ASSIGNMENT:
Check every line of the data below for the word "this". Copy the ones that have it.

======== TASK MATERIAL

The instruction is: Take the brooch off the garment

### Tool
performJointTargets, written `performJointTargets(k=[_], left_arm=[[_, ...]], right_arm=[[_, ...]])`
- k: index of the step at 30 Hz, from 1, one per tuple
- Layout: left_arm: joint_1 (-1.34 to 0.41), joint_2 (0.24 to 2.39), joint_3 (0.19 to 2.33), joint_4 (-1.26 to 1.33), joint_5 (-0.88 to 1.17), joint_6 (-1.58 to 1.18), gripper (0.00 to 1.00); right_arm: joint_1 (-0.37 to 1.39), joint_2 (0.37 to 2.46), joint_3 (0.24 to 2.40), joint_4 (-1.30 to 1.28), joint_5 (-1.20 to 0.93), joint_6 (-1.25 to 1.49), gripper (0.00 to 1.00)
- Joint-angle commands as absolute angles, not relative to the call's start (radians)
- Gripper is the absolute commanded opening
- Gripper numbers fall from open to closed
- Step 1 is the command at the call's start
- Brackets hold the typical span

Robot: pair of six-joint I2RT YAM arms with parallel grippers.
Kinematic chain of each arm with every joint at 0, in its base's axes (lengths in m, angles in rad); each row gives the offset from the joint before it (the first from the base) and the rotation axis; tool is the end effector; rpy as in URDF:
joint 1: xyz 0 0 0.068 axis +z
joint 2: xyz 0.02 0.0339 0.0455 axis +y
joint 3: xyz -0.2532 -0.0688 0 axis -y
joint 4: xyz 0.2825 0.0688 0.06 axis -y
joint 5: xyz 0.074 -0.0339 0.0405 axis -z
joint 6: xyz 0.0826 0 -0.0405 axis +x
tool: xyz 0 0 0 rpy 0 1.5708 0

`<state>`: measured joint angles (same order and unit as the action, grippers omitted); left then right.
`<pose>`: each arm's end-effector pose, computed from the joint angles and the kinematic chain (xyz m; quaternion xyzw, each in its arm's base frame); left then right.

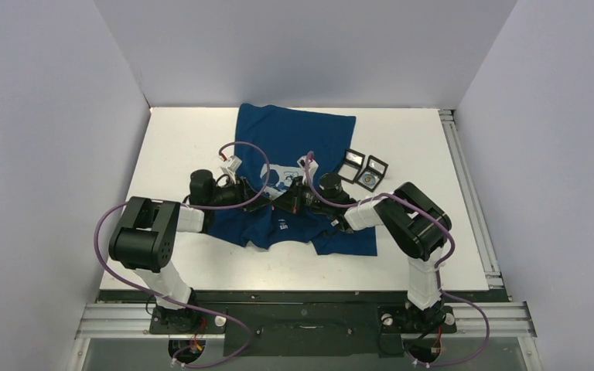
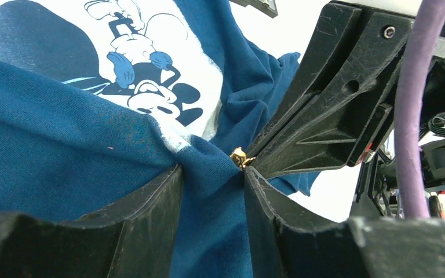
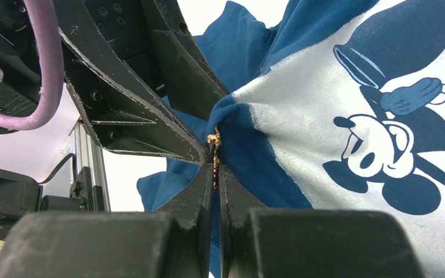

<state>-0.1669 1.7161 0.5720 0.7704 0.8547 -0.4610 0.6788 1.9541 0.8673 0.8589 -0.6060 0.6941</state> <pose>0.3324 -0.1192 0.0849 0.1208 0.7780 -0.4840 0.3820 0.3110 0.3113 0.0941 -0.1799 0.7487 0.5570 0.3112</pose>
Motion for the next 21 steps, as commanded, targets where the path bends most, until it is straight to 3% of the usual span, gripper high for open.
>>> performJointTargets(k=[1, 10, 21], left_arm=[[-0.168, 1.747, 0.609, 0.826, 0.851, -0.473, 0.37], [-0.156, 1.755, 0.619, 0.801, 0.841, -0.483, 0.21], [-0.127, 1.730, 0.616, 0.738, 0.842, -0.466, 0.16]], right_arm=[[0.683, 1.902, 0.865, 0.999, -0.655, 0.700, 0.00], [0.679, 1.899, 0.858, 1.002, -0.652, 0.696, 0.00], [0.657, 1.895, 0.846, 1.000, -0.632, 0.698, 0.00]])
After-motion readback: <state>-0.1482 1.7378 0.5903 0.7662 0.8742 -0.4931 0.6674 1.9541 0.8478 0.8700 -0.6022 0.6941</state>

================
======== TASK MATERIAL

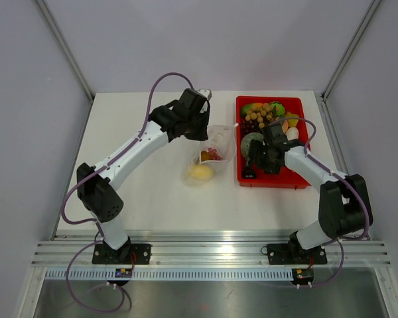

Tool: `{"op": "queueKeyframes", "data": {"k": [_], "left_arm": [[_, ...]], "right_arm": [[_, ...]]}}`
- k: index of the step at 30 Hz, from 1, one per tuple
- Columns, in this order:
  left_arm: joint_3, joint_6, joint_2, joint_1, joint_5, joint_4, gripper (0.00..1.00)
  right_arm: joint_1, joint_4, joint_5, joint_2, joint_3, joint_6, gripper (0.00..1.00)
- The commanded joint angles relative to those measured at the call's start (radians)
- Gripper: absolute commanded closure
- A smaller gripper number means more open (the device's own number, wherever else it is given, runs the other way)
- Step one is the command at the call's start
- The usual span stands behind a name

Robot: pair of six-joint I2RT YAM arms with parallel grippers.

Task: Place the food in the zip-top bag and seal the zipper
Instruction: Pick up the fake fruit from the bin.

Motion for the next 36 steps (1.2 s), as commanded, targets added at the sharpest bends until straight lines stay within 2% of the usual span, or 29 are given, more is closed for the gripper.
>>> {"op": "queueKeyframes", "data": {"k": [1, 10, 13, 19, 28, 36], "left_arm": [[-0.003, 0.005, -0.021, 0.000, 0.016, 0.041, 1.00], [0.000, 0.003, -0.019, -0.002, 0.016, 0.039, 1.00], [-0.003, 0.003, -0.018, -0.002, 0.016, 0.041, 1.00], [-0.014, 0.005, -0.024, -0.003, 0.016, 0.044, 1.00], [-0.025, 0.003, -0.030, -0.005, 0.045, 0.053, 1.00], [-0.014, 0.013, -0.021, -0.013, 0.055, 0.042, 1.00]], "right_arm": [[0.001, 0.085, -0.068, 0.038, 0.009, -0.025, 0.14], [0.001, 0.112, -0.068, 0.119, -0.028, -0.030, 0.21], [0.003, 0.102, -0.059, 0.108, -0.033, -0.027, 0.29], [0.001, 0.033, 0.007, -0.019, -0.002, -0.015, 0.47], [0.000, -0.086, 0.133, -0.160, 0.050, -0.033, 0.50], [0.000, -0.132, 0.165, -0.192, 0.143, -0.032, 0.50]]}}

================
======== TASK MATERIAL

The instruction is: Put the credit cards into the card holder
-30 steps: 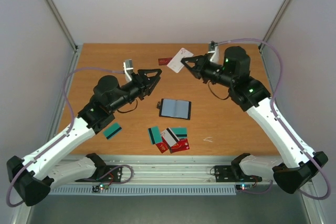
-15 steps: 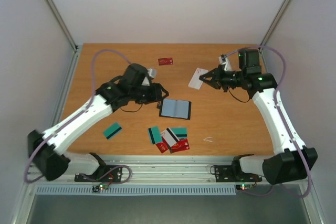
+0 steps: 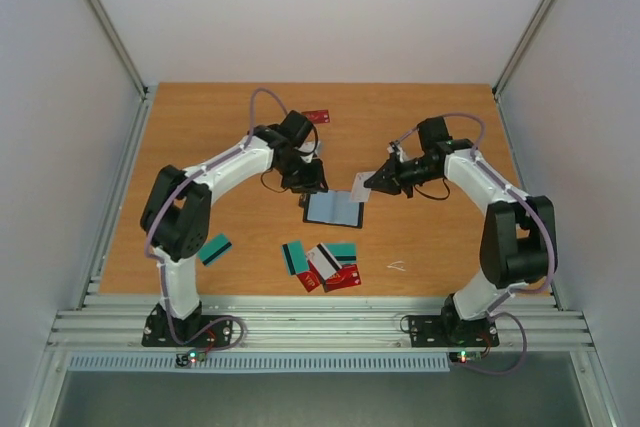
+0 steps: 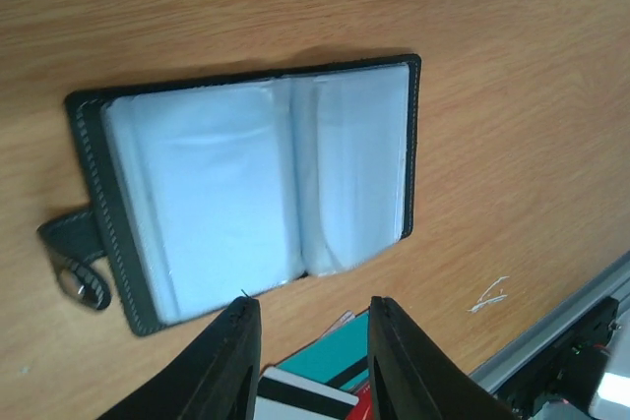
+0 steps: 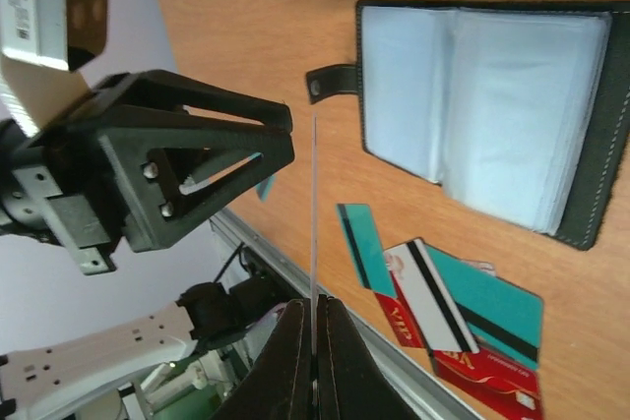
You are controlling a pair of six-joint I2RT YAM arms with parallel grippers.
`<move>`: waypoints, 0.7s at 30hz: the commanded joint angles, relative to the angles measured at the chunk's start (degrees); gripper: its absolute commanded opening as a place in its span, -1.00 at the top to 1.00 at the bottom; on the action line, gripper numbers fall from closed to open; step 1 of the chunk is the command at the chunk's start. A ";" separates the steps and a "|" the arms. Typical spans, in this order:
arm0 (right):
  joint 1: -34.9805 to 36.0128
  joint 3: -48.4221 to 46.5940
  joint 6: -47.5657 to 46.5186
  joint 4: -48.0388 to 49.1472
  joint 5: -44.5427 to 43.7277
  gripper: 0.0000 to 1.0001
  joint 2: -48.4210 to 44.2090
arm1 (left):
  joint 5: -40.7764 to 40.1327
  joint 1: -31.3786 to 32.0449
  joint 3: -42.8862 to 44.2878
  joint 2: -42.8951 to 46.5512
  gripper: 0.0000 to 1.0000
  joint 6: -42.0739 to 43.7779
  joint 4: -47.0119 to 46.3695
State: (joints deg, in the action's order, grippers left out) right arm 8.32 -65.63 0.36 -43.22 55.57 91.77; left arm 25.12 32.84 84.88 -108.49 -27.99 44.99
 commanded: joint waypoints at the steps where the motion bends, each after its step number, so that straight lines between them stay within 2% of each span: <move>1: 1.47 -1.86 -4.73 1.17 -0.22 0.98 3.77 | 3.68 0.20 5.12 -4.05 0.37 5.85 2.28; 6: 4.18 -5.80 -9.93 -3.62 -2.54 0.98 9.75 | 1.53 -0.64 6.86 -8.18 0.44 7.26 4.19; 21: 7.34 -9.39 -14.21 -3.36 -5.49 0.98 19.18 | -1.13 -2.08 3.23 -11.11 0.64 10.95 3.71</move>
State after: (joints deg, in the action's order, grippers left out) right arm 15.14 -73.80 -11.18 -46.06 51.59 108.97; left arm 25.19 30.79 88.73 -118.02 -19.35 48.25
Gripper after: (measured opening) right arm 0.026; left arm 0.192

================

EXERCISE RESULT:
- Columns, in this order:
`<move>`: waypoints, 0.7s at 30hz: the commanded joint angles, relative to the angles measured at the chunk's start (degrees); gripper: its absolute commanded opening as a place in its span, -1.00 at the top to 1.00 at the bottom; on the action line, gripper numbers fall from closed to open; step 1 of the chunk is the command at the chunk's start. A ";" separates the steps and a "|" the arms. Typical spans, in this order:

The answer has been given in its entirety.